**Aim of the exercise**
Once you have read the listing, print all of it word for word.

**Given material**
|---|
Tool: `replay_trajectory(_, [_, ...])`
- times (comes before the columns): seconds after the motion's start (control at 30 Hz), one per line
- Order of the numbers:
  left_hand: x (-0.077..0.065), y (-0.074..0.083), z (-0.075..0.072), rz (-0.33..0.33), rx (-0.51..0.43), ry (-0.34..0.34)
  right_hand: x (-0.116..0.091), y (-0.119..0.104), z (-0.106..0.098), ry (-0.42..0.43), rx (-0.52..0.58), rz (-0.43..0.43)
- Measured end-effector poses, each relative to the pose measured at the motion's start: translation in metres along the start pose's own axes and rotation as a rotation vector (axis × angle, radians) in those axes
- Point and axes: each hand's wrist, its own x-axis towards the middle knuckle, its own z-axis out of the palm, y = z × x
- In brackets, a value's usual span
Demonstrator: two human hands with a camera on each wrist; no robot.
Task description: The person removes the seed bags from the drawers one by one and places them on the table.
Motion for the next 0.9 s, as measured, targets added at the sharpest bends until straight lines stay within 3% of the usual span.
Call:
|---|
**Exercise solution**
Tool: `replay_trajectory(_, [_, ...])`
- times (comes before the columns): seconds after the motion's start (control at 30 Hz), one per line
- Order of the numbers:
  left_hand: x (-0.077..0.065), y (-0.074..0.083), z (-0.075..0.072), rz (-0.33..0.33), rx (-0.51..0.43), ry (-0.34..0.34)
  right_hand: x (-0.116..0.091), y (-0.119..0.104), z (-0.106..0.098), ry (-0.42..0.43), rx (-0.52..0.58), rz (-0.43..0.43)
- Measured end-effector poses, each relative to the pose measured at the motion's start: translation in metres along the start pose's own axes and rotation as a rotation vector (axis × angle, radians) in those axes
- Point and axes: each hand's wrist, its own x-axis towards the middle knuckle, its own z-axis out of the palm, y = z × x
- In brackets, a value's usual span
Demonstrator: two human hands with a camera on each wrist; no robot.
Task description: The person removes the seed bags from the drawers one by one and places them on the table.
Motion for the next 0.9 s, as measured, targets added at the sharpest bends until straight lines stay within 3% of the usual span.
Call:

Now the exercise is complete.